» WHAT THE TASK ASKS
Line by line, retype the material exactly and leave each picture out.

» COLLECTED MATERIAL
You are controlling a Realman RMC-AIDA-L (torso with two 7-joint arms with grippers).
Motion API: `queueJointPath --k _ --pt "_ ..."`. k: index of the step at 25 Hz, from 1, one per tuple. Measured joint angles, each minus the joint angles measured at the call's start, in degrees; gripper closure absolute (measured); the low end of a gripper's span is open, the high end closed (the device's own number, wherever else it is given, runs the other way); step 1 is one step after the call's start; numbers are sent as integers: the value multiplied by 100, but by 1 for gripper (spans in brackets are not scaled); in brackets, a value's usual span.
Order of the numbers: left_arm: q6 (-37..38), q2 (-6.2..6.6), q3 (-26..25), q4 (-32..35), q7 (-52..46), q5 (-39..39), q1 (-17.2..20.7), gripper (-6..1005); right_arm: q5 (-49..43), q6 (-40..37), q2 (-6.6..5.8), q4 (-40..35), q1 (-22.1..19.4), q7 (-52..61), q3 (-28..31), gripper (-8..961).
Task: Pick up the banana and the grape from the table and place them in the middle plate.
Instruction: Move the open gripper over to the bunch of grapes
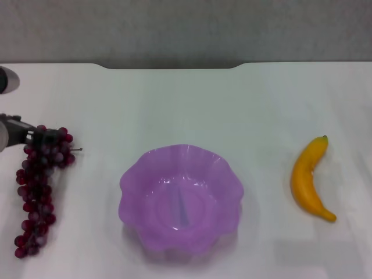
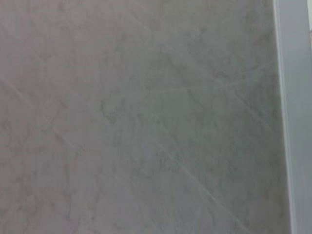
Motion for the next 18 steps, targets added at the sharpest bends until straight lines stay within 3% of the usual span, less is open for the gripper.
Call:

» OUTPUT BELOW
You are controlling a Realman RMC-AIDA-L (torso with two 7-joint arms with grippers).
Motion API: `queueJointPath --k _ --pt "_ ..."`. k: index of the step at 25 Hz, from 1, one per tuple. Measured joint angles, each minus the joint angles measured at the call's start, in degrees; gripper closure absolute (measured); the low end of a gripper's span is open, the high end closed (the device's own number, wherever else it is given, runs the other way); step 1 is one step after the call's start; numbers are sent as integers: the value multiplied by 100, but by 1 for gripper (spans in brackets are not scaled); in brackets, a value's usual span.
Order of the numbers: left_arm: q6 (-37..38), q2 (-6.2..6.6), q3 (-26..25), q4 (-32..35), q7 (-52..46), q5 (-39..39), q1 (-17.2..20.7), gripper (-6..1005); right_arm: q5 (-49..43), q6 (-40..37), q2 (-6.6..5.8), q4 (-40..35), q1 (-22.1..19.4), q7 (-52..61), q3 (-28..31), gripper (-8..961).
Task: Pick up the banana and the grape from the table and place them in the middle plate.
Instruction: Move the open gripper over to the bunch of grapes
Motion for the next 18 steps, targets added at the sharpest bends until straight lines stay within 3% of the usual span, less is open for the gripper.
Call:

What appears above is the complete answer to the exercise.